Visit www.jewishpartisans.org for more about Marisa Diena, including seven videos of her reflecting on her time as a partisan.

Tuesday, December 28, 2021

Celebrating Eta Wrobel, born on December 28, 1918

"I was the girl who played soccer with the boys. I was the girl who rode a bicycle on the street in shorts, which no other Jewish girls didn’t do that, I had no objections from my parents. We had a very good home. And not to forget, which hurts my life, we had ten children in our family, and I’m the only survivor. The only one. I have no family whatsoever in my background, so like when we get together in the family there is that celebration, or a wedding or bar mitzvah or whatever there is, I have nobody. Everybody who comes, nieces, nephews, are all from my husband’s side. That’s the only thing I envy in my life — otherwise, I’m free." — Eta Wrobel.

Born December 28, 1918 in Lokov, Poland, Eta Wrobel was the only child in a family of ten to survive the Holocaust. In her youth, she was a free spirit who defied authority. As Eta puts it she was “born a fighter.” Her father, a member of the Polish underground, taught her the importance of helping people, no matter the circumstance.

In early 1940, Eta started work as a clerk in an employment agency. Soon she began her resistance by creating false identity papers for Jews. In October 1942, Eta’s ghetto was liquidated and the Jews were forced into concentration camps. In the transition, Eta and her father escaped to the woods.

Life in the woods around Lokov was extremely treacherous. Eta helped organize an exclusively Jewish partisan unit of close to 80 people. Her unit stole most of their supplies, slept in cramped quarters, and had no access to medical attention. At one point Eta was shot in the leg and dug the bullet out with a knife. The unit set mines to hinder German movement and cut off supply routes. Unlike the other seven women in the unit, Eta refused to cook or clean. Her dynamic personality and military skills allowed for this exception.

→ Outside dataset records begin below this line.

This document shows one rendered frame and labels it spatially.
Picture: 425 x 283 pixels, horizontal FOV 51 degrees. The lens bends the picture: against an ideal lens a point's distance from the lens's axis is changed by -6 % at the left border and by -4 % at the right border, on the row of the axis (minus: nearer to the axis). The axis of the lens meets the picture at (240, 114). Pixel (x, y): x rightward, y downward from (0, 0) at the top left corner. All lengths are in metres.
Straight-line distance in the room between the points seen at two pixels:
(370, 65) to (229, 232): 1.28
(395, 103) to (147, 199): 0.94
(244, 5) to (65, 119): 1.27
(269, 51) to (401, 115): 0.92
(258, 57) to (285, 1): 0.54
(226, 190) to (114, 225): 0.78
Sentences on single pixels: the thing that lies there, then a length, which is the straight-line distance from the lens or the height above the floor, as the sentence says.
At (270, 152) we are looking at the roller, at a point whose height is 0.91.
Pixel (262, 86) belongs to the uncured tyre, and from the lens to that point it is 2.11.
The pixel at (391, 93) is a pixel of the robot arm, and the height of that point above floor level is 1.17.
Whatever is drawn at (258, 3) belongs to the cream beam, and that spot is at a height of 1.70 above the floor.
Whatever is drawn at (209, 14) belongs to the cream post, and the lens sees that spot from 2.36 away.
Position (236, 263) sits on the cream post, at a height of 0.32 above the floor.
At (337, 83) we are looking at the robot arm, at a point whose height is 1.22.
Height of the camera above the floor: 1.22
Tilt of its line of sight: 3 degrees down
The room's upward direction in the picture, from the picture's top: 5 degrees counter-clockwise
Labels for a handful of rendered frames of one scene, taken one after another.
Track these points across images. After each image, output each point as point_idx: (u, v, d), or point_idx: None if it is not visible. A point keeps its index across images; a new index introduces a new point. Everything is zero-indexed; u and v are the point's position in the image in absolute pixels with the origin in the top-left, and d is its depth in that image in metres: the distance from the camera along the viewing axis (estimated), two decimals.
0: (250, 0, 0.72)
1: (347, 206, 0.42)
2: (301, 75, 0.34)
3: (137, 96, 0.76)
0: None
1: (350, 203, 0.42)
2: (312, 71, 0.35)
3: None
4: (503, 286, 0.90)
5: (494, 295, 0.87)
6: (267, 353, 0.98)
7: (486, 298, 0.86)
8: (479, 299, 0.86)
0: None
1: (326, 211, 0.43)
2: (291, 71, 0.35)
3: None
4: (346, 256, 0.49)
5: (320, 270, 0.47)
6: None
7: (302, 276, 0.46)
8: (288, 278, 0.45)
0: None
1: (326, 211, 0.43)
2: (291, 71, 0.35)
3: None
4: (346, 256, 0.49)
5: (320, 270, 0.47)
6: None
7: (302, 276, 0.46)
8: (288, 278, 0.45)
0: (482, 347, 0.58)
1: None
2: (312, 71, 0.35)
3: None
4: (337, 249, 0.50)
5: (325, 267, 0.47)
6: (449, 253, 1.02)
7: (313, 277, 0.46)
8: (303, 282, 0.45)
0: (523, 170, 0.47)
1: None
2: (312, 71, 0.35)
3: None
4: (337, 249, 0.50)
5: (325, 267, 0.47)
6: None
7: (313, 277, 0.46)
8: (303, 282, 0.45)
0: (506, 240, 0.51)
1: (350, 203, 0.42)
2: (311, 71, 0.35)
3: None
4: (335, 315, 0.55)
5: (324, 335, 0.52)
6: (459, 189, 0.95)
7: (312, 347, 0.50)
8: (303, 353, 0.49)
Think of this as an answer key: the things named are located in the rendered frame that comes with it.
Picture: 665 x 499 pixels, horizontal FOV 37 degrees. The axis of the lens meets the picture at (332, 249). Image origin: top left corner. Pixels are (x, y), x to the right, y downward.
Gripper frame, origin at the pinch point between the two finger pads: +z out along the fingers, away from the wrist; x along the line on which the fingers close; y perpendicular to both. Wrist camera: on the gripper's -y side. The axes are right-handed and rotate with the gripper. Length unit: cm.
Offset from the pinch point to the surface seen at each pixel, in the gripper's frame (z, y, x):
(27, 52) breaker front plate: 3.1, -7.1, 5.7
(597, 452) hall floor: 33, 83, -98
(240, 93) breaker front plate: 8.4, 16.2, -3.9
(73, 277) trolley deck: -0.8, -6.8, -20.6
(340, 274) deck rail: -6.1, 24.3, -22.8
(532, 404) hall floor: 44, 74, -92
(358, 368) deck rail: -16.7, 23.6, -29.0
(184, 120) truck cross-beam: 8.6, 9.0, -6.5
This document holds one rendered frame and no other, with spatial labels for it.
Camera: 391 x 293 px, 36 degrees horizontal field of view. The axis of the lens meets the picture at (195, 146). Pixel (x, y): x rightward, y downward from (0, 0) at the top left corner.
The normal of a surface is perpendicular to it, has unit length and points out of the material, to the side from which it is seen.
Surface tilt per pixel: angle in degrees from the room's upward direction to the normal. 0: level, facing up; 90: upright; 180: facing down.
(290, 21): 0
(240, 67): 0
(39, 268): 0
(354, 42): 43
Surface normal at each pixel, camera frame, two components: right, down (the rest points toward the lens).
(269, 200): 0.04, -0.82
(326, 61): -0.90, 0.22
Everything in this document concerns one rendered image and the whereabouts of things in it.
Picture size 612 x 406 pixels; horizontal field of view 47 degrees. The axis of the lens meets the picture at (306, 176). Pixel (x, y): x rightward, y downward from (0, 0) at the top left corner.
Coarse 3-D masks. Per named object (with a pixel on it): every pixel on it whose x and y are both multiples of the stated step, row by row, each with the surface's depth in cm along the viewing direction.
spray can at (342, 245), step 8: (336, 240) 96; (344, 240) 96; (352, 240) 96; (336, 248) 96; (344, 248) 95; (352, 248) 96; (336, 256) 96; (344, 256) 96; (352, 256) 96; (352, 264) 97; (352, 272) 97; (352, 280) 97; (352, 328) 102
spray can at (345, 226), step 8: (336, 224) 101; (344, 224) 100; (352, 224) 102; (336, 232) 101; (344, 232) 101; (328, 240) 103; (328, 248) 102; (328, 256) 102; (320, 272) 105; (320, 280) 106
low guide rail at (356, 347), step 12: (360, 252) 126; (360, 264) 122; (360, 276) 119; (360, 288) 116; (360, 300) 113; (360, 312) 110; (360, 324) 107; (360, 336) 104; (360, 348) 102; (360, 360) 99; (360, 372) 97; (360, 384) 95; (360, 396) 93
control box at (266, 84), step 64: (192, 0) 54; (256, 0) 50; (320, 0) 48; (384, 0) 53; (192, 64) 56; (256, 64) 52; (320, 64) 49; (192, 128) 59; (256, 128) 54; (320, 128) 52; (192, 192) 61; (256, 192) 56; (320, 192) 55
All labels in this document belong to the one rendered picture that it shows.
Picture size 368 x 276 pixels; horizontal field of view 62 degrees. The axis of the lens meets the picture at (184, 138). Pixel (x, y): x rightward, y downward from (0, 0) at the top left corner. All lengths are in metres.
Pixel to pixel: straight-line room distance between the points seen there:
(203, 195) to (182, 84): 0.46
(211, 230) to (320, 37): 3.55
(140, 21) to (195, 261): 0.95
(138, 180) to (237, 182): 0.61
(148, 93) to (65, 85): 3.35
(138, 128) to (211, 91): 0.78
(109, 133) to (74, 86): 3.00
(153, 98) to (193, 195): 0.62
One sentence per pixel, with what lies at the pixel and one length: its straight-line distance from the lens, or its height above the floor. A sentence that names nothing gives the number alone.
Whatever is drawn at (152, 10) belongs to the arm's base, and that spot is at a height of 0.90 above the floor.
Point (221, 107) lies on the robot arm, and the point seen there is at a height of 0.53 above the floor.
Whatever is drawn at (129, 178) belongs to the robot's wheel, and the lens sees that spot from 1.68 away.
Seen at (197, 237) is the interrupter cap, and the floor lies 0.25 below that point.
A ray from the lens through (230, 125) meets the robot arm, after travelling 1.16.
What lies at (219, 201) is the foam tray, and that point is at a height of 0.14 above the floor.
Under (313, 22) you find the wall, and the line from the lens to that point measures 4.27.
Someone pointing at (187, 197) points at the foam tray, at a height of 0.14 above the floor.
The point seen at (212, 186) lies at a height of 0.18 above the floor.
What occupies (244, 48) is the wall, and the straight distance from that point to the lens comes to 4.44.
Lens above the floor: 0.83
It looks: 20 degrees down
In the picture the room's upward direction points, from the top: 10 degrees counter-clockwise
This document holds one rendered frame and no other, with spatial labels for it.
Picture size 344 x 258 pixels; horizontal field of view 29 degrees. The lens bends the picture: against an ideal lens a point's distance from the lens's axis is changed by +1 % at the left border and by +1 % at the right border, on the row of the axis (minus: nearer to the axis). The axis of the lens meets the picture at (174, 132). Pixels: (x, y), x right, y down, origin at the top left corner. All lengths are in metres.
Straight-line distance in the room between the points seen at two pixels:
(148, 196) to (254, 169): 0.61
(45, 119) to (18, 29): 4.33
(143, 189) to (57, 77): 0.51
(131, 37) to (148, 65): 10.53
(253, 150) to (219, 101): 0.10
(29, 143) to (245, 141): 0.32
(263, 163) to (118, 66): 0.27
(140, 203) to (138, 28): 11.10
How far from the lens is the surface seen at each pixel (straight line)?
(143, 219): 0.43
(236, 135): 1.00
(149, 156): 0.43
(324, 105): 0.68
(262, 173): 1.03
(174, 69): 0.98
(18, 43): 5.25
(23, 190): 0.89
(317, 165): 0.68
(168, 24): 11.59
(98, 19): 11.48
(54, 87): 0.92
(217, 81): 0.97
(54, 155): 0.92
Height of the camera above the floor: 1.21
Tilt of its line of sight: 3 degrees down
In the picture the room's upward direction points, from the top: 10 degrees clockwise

She was active on missions with the men and made important strategic decisions.
In 1944, when the Germans left Lokov, Eta came out of hiding and was asked to be mayor of her town. Shortly after, Eta met Henry, her husband to be. They were married on December 20, 1944. In 1947, Eta and Henry moved to the United States. She and Henry had three children, nine grandchildren and eight great-grandchildren. Eta summarized her heroic years with the partisans by saying simply, “The biggest resistance that we could have done to the Germans was to survive.”

In 2006, her memoir My Life My Way The Extraordinary Life of a Jewish Partisan in World War II was published. Eta died on May 26, 2008 at her home in upstate New York. Eta’s grandson, Barak Wrobel, is following her leadership having joined the board of JPEF in 2018.

Visit www.jewishpartisans.org for more about Eta Wrobel, including seven videos of her reflecting on her time as a partisan. Eta is also featured in an Emmy-nominated documentary from PBS entitled Resistance: Untold Stories of Jewish Partisans.

Friday, September 10, 2021

Looking Back on Jewish Partisan Gertrude Boyarski (z''l) During Women's History Month

"I...went back to the partisans that should take me to [commander] Bulak. And I said, 'You know [...] I want to come back because everybody's killed and I remain all by myself.' He said, 'Yeah, I know you girls want to come to the group to have a good time. You don't want to fight.' I said, 'No, I want to fight. I want to take revenge for my sisters and brothers and for my parents.' He said, 'Well, I'll take you in on one condition.' I said, 'What's the condition?' 'You'll stay on guard for two weeks, but a mile away from the group. We'll give you a horse, we'll give you a rifle, we'll give you a gun. And anything you hear, any little noise, you'll have to let us know.' I said, 'Okay.'"
–Gertrude Boyarski


Born in 1922 on the 2nd day of Rosh Hashanah, Gertrude ‘Gertie’ Boyarski was a teenager in the town of Dereczyn (Derechin), Poland.  She lived a quiet life with her family until the Germans invaded in 1941. Though the Nazis forced the majority of the town's Jews into a ghetto, they regarded Gertie's father – a butcher and a housepainter – as a 'useful' Jew, so the Boyarskis were moved to a guarded building just in front of the ghetto's entrance.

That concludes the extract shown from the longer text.